Nsight Systems Profiling: Finding the Bottleneck That Costs You 40% of Your GPU
Run the full profile-then-fix loop with NVIDIA Nsight Systems — instrument a training loop with NVTX ranges, capture a .nsys-rep, parse the NVTX summary to pinpoint the bottleneck, then apply a targeted fix and measure the speedup.
What you'll learn
- 1Instrument a training workload with NVTX ranges
- 2Capture an Nsight profile with nsys profile
- 3Find the bottleneck by parsing the NVTX range report
- 4Apply a profile-driven fix and measure the gain
Prerequisites
- PyTorch training loop basics
- Comfortable with subprocess / shell invocation from Python
- Understanding of CPU vs GPU work and pipeline stalls
Exam domains covered
Skills & technologies you'll practice
This intermediate-level gpu lab gives you real-world reps across:
What you'll capture in this Nsight Systems lab
Most PyTorch training jobs leave 30-50% of GPU time on the floor, and the reason is almost never the model — it's a launch gap, a missed overlap, or a CPU dispatcher that can't keep up. Nsight Systems is how senior engineers find those gaps in minutes instead of weeks. You'll run the full profile-then-fix loop end to end: an instrumented training script with NVTX phase markers, a real .nsys-rep capture, a parsed NVTX summary that names the bottleneck, a targeted fix, and a measured speedup against the original. By the end you'll have a nsys workflow you can paste into a CI job (capture → parse → regression-test) and the mental model that separates CPU-launch-bound from compute-bound from memory-bandwidth-bound workloads. About 35 minutes on a real NVIDIA GPU pod we provision — nsys, the CUDA toolkit, and PyTorch are preinstalled, and you can download the .nsys-rep to open in the Nsight Systems desktop UI.

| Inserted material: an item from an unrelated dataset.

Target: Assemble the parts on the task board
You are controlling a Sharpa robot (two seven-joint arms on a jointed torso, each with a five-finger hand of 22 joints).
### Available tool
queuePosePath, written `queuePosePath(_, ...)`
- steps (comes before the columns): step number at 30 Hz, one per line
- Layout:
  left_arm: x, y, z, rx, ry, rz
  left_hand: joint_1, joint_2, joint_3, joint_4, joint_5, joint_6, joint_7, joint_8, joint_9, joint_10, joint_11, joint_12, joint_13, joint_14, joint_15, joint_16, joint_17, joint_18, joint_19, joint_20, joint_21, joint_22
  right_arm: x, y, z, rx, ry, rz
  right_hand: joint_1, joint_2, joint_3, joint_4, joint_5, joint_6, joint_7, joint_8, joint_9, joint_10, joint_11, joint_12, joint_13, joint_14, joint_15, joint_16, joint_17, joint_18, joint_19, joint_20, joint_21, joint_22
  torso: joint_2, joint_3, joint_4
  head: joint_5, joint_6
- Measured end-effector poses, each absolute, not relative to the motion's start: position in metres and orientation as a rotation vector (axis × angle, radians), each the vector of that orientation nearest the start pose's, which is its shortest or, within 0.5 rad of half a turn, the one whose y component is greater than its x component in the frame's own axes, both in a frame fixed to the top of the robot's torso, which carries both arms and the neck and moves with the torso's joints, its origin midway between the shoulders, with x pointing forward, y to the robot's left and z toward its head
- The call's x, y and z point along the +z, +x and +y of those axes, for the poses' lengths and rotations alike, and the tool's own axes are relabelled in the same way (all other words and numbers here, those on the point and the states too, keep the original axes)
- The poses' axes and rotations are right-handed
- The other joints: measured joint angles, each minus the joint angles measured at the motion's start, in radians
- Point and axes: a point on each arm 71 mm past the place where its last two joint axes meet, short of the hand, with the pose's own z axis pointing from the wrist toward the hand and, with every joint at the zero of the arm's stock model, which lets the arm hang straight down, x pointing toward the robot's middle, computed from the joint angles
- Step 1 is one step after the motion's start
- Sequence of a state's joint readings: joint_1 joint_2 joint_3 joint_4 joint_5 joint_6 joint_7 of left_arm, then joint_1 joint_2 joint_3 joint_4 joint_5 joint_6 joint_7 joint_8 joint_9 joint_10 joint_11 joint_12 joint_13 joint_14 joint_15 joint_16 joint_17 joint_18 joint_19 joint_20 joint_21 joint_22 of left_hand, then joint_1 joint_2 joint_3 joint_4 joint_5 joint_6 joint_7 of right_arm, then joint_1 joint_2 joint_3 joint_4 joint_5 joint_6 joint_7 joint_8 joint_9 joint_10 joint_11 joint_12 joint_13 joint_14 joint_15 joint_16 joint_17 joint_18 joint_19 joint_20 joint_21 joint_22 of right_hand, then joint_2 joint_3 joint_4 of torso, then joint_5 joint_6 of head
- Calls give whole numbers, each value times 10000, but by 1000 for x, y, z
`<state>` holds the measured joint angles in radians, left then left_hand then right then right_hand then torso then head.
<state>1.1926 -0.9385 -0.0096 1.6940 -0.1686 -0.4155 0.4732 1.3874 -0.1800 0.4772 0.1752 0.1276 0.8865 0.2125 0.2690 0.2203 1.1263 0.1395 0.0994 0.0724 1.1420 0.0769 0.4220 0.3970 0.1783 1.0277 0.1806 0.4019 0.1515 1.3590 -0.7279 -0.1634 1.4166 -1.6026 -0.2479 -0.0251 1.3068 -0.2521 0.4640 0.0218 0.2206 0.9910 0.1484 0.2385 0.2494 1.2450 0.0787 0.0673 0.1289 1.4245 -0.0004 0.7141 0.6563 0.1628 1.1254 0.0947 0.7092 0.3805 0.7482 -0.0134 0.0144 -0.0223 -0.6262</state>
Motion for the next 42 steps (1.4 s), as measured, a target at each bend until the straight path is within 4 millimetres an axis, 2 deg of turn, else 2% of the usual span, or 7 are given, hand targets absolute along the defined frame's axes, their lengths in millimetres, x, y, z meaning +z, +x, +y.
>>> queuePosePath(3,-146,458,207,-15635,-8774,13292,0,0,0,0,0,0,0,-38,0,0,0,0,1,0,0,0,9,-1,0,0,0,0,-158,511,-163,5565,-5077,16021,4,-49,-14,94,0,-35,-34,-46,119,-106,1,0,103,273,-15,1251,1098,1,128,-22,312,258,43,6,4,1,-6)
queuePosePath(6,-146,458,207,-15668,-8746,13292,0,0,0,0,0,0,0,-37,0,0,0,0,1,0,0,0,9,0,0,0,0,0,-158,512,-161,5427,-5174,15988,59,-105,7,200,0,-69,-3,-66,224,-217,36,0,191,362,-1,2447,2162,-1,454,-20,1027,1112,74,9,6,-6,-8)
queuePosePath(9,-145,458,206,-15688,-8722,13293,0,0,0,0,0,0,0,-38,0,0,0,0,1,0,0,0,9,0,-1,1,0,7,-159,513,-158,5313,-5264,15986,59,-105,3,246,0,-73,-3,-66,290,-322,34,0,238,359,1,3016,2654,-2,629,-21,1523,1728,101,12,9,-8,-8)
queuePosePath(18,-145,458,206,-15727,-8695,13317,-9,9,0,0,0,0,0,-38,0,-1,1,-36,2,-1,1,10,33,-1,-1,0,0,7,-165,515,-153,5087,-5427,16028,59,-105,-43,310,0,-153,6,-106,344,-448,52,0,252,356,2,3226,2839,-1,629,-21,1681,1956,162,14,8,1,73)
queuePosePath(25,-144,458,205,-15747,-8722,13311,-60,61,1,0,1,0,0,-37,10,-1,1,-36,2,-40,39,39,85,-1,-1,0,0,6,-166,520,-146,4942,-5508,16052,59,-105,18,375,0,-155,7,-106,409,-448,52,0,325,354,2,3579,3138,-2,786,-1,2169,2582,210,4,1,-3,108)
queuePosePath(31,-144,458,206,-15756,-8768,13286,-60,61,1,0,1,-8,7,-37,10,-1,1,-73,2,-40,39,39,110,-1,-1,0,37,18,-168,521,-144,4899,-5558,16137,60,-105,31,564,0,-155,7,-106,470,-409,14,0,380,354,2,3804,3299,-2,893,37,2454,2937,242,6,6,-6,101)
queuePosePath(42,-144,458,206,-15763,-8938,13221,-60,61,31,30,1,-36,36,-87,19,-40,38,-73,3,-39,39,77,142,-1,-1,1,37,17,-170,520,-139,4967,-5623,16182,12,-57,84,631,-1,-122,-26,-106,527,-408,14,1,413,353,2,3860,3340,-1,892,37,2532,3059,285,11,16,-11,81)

The technical core is the capture command and what it actually traces: nsys profile --trace=cuda,nvtx,osrt --sample=cpu --stats=true --output=profile.nsys-rep python workload.py. cuda catches cudaLaunchKernel / cudaMemcpyAsync and per-stream kernel execution; nvtx picks up the torch.cuda.nvtx.range_push('forward') markers you injected (and the ones PyTorch emits internally for torch ops); osrt traces OS runtime thread activity so you can see CPU workers blocking on pthread_cond_wait. NVTX is the piece that turns an Nsight trace from anonymous sm80_xmma_gemm_... kernel names into a readable timeline of data_load, forward, backward, optimizer. The headline insight: Nsight shows you the gaps between kernels — stretches where the GPU is idle because the CPU hasn't dispatched the next launch, or because batch N+1 wasn't ready when batch N finished. That's the view PyTorch Profiler structurally cannot give you.
The second insight most engineers miss: the lab's fix (pre-allocating data on GPU) is a teaching device, not a production pattern. Real datasets don't fit in VRAM. The right production fix is async DataLoader with num_workers>0, pin_memory=True, non_blocking=True transfers, or a DALI pipeline — so batch N+1 loads while batch N computes. The reflection forces you to describe what overlap actually looks like on the Nsight timeline: data_load on a CPU worker thread running concurrently with forward/backward kernels on the CUDA stream, not serially before them. That's how you verify from a profile whether the fix worked.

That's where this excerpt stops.